Jail and prison are not the same place, and the difference matters in Tennessee. A county jail holds people who were just arrested, who are waiting for their case to move, or who are serving a short term. A state prison holds people serving longer sentences after a felony conviction. Early in a case your person is almost always in a county jail run locally, and only later, after a conviction and a prison sentence, would they enter the state corrections system. Our companion guide on county jail versus state prison breaks this down further.
How does a felony charge move forward?
In Tennessee a felony starts in General Sessions Court, where a preliminary hearing decides whether there is probable cause to send the case to the grand jury. The grand jury, a panel of citizens, then decides whether to charge the person, returning either a true bill of indictment or a presentment. Once charged, the case moves up to Criminal Court or Circuit Court for arraignment and trial. A person can also waive the preliminary hearing and let the case go straight to the grand jury.
What is a preliminary hearing?
A preliminary hearing is an early hearing in General Sessions Court, before a judge and with no jury, where the state must show probable cause to believe a crime was committed and that this person did it. The defense can cross examine the state's witnesses, but the judge does not decide guilt. If probable cause is found, the case is sent to the grand jury. A person can waive this hearing, and the District Attorney General can take a case to the grand jury directly even if it is dismissed here.
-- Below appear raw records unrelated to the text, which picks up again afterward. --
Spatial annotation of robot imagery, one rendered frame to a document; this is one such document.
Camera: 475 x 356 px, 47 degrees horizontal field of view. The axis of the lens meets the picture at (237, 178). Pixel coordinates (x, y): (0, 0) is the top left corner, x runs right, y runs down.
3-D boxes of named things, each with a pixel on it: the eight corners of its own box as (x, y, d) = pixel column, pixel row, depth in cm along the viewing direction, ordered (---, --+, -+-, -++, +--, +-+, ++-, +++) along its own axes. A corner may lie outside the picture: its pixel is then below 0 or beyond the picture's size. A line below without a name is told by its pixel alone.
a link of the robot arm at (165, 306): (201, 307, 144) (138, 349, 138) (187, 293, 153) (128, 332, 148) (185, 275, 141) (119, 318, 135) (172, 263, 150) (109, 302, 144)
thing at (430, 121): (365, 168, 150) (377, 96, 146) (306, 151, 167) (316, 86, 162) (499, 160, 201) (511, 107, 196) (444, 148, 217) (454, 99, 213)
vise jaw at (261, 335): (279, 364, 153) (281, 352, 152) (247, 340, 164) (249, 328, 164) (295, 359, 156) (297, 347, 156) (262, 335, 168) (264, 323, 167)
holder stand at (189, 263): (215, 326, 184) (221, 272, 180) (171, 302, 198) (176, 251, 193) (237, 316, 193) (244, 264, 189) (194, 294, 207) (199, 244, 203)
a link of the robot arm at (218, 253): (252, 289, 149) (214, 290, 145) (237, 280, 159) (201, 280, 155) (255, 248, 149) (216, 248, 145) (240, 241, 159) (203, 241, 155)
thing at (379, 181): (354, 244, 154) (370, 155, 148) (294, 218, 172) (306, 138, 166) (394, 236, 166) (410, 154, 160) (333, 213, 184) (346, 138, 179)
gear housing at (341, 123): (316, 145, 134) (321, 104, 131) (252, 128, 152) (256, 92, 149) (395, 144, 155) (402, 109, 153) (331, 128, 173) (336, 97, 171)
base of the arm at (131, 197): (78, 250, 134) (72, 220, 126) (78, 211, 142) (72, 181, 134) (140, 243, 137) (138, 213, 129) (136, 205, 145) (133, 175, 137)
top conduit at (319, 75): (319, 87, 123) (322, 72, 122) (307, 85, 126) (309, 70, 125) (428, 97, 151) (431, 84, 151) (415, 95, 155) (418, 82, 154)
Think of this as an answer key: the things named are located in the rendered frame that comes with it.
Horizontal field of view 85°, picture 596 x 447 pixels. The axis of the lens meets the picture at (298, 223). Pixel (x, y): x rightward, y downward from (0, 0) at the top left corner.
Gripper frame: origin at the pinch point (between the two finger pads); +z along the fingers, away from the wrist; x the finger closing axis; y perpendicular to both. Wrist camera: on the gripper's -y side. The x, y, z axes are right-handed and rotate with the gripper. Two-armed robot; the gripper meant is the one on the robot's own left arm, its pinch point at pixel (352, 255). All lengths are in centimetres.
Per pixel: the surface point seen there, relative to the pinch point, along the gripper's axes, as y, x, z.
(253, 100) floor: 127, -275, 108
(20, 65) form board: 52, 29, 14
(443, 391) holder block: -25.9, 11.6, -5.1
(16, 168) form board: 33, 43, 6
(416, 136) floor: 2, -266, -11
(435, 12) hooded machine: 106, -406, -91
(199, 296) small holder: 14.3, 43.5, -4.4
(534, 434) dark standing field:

Who is the District Attorney General?
The District Attorney General is simply Tennessee's title for the prosecutor. Each judicial district has an elected District Attorney General who represents the state in criminal cases, decides what charges to bring, presents cases to the grand jury, negotiates pleas, and tries cases. When you read that the District Attorney General brought a charge or made an offer, that is the prosecutor acting for the state. It is the same role other states call the district attorney or state's attorney, under a different name.
How does sentencing work in Tennessee?
Tennessee sorts felonies into five classes, from most serious to least, and each class has a span of possible prison time. That span is then narrowed by the person's record. Every person is placed in an offender category based on prior convictions, and a higher category shifts the sentence into a higher range, so a person with a long record faces a markedly longer sentence than a first time offender for the same offense. The judge picks a term within the range that applies.
Does Tennessee have the death penalty?
Yes, capital punishment remains part of Tennessee law, reserved for the most serious category of murder cases, and after a period with no executions while the state reviewed its procedures, Tennessee resumed carrying them out in recent years. These cases run on a distinctive track, with a trial split into a guilt stage and a separate sentencing stage where the jury weighs aggravating and mitigating circumstances, and heightened review through the Court of Criminal Appeals and the Tennessee Supreme Court. This guide treats them as a category apart and does not walk through the punishments involved.
Where does an appeal go after a conviction?
Tennessee has a dedicated intermediate court just for criminal appeals, the Court of Criminal Appeals, so a conviction is reviewed there first. From there a case may reach the Tennessee Supreme Court, the state's highest court. There is also a separate, narrower path, the post conviction petition, for limited claims raised later, such as a claim that the trial lawyer's help fell short. Appeal deadlines are short and strict, so a lawyer should be involved quickly after a conviction.